NORTH CHARLESTON, S.C.-- South CarolinaIn first-grade teacher Katie Blomquist’s view, “every kid deserves a bike.”

Unfortunately, not every kid’s family can afford one. Blomquist teaches at a Title 1 school, which means there’s a high percentage of children from low-income families.

So, the teacher at Pepperhill Elementary School in North Charleston, South Carolina, made it her mission this year to buy every student — all 650 — a brand new bicycle (helmet and bike lock included) for Christmas.


“Over the years, after talking with students, I have come to the realization many have never ridden a bike nor do they have the means to own a bike, especially one that is new,” Blomquist wrote on a GoFundMe page to raise money for the presents. “I soon began to envision how each student’s quality of life could improve if they had more freedom to ride around their neighborhoods.”

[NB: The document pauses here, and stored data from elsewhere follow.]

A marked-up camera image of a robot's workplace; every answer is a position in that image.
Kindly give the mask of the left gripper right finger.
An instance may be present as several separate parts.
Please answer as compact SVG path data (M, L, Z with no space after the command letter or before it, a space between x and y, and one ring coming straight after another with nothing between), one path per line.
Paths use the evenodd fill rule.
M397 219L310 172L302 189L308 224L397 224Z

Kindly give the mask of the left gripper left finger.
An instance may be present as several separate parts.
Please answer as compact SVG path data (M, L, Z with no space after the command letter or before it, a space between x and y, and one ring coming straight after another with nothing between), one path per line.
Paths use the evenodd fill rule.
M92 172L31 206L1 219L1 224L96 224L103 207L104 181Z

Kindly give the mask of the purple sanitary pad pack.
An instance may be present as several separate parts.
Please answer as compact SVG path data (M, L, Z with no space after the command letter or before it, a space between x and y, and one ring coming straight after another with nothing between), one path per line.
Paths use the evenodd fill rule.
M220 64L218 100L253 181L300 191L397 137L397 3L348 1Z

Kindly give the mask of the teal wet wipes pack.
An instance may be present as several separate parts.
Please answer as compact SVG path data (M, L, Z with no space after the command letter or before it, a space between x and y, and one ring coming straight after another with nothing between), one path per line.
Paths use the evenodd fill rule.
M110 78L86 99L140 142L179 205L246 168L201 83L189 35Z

Katie Blomquist shares a photo of her students on her GoFundMe campaign page. GOFUNDME
The teacher has already raised more than $21,000 of her $65,000 goal since she kicked off the campaign on September 6.

Charleston County School District applauded Blomquist’s ambitious goal, and announced in a video last week that the GoFundMe organization donated $10,000 to Pepperhill Elementary for her efforts.

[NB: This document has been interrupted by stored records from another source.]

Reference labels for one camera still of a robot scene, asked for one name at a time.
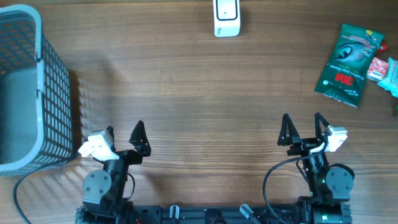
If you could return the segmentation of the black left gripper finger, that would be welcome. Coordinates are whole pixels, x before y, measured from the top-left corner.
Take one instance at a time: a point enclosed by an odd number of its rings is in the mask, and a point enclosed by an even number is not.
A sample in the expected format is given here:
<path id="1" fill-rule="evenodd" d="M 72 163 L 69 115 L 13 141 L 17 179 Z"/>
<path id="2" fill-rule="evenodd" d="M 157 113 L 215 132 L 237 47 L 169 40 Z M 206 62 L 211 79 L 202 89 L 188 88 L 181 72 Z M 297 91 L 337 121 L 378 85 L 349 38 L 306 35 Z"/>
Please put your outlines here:
<path id="1" fill-rule="evenodd" d="M 142 157 L 149 157 L 151 155 L 151 147 L 146 135 L 144 122 L 139 120 L 135 125 L 129 143 L 134 146 L 134 150 Z"/>
<path id="2" fill-rule="evenodd" d="M 108 131 L 109 135 L 111 136 L 111 140 L 112 140 L 112 143 L 113 143 L 113 145 L 111 146 L 111 149 L 115 149 L 115 146 L 114 146 L 114 128 L 112 126 L 108 126 L 106 128 L 106 130 Z"/>

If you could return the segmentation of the light teal tissue pack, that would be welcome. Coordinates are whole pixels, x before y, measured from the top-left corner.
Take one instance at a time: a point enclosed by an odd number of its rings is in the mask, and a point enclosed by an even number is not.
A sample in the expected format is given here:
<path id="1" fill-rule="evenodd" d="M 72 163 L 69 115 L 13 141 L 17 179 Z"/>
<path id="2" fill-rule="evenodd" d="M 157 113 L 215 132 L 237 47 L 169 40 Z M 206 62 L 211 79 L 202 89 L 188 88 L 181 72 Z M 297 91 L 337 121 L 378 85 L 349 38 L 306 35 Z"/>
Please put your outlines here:
<path id="1" fill-rule="evenodd" d="M 377 84 L 383 89 L 390 91 L 392 96 L 397 98 L 397 61 L 389 57 L 388 63 L 389 69 L 385 78 Z"/>

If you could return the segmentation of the green 3M gloves packet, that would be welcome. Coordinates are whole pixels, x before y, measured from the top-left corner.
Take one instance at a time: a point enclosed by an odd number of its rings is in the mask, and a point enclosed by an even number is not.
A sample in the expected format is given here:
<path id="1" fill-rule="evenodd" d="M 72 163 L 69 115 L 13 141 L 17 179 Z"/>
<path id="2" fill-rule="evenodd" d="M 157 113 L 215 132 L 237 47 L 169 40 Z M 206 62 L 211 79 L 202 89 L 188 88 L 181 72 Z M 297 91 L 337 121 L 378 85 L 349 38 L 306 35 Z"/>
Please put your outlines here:
<path id="1" fill-rule="evenodd" d="M 315 92 L 357 108 L 366 84 L 367 70 L 383 40 L 382 33 L 343 24 Z"/>

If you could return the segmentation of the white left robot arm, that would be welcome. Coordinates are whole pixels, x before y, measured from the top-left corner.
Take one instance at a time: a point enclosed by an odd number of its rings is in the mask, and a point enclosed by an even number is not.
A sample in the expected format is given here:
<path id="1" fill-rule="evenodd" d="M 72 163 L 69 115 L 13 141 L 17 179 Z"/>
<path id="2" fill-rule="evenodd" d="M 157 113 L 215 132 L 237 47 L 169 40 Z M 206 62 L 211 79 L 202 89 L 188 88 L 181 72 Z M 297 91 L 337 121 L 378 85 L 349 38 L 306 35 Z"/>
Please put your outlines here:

In the video, Blomquist explained where she got the idea for the campaign.

“There was a student I had last year in my class who I just felt like wasn’t really getting the motivation he needed from home to be a successful student,” Blomquist said. “And so, I took it as a goal to myself from day one that I really wanted to get him motivated.”

She thought about how much she would have liked to have given that child a bike for his birthday.

That’s when she got the idea to set up a GoFundMe page, and the campaign started spiraling from there.

“I started thinking about all the other kids in my class that I love, and all the kids in the school who could really benefit from having a bike,” she said.

Right now, Blomquist is on track to meet her goal by December. Hopefully, hundreds of students will welcome the holidays with big smiles and shiny new bicycles.

They wouldn’t be the only ones smiling.

“I see directly the struggles and the difficult hands in life some children are dealt,” said Blomquist, repeating, “Every child deserves to have a bike.”